### INSTRUCTIONS TO FOLLOW:
The following data has a line with "Examine the image above and determine whether any white right" and a line with "Examine the image above and determine whether any white wrist". Write out exactly those lines and all the lines between them.

### Source data:
*****

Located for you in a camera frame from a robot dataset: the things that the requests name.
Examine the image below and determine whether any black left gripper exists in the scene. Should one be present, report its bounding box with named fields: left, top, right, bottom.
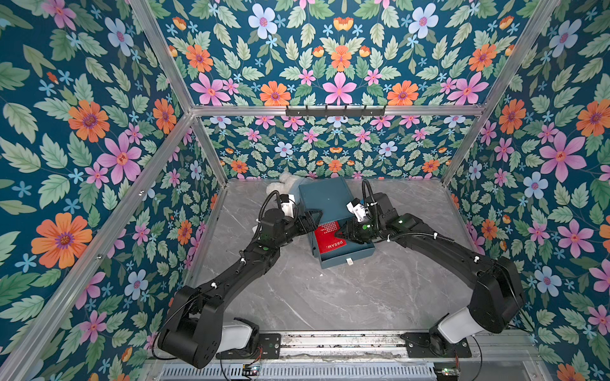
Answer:
left=271, top=211, right=321, bottom=250

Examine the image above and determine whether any teal drawer cabinet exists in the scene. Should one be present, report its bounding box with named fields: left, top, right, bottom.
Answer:
left=299, top=178, right=375, bottom=269

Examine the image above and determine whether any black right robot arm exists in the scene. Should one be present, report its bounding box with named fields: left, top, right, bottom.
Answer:
left=335, top=180, right=525, bottom=357

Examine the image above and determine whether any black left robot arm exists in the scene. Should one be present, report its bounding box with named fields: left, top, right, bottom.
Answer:
left=153, top=190, right=322, bottom=368

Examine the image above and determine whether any white plush toy blue hoodie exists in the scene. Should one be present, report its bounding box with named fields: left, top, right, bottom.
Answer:
left=266, top=172, right=306, bottom=195

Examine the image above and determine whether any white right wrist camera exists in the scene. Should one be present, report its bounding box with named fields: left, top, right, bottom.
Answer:
left=346, top=198, right=368, bottom=222

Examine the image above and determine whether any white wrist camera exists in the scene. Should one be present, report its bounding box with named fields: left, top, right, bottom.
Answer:
left=346, top=198, right=368, bottom=222
left=280, top=194, right=298, bottom=218

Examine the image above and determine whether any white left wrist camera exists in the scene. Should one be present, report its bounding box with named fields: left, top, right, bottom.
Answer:
left=280, top=194, right=298, bottom=218

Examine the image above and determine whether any metal hook rail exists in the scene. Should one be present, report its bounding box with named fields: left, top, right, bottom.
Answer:
left=284, top=105, right=386, bottom=118

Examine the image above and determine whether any aluminium horizontal frame bar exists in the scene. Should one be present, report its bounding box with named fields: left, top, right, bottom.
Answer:
left=191, top=105, right=484, bottom=118

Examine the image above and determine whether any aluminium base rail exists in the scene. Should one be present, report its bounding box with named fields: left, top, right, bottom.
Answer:
left=140, top=330, right=553, bottom=380

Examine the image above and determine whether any aluminium corner frame post left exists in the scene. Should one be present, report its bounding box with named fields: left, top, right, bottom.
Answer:
left=130, top=1, right=227, bottom=188

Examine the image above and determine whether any aluminium corner frame post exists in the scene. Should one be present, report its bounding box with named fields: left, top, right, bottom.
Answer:
left=441, top=0, right=561, bottom=189
left=130, top=1, right=227, bottom=188

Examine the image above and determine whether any aluminium corner frame post right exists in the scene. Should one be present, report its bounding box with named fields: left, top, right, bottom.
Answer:
left=441, top=0, right=561, bottom=189

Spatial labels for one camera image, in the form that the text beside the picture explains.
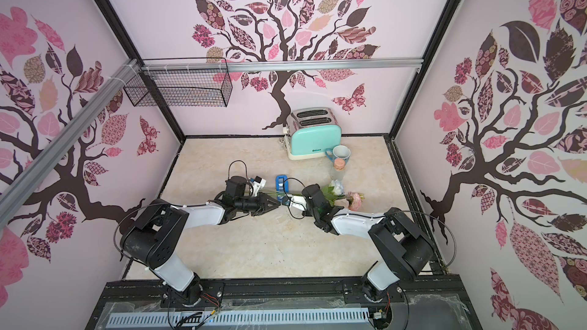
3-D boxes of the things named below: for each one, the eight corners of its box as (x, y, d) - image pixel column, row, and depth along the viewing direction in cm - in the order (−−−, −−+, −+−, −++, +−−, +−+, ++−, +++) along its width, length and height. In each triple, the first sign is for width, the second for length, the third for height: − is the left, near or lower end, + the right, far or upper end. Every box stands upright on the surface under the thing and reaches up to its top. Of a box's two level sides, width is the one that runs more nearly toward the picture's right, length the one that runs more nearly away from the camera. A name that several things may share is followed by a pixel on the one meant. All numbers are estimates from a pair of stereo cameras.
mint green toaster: (288, 161, 112) (286, 134, 98) (289, 134, 125) (288, 107, 111) (337, 161, 112) (342, 134, 98) (333, 134, 125) (338, 107, 111)
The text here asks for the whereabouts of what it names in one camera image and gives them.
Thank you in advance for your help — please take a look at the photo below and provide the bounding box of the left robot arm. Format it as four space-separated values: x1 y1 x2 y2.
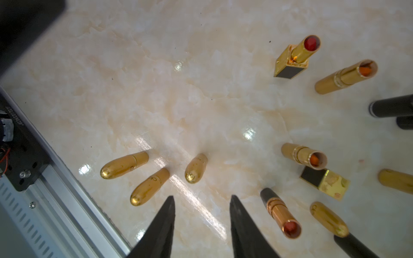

*****

### RESULT:
Examine the image above and determine whether any white right wrist camera exists in the scene. Should one be present, report its bounding box with named fields: left, top, right, bottom.
Answer:
left=346, top=198, right=368, bottom=222

Examine the image above and determine whether any white wrist camera exists in the scene. Should one be present, report its bounding box with named fields: left, top, right, bottom.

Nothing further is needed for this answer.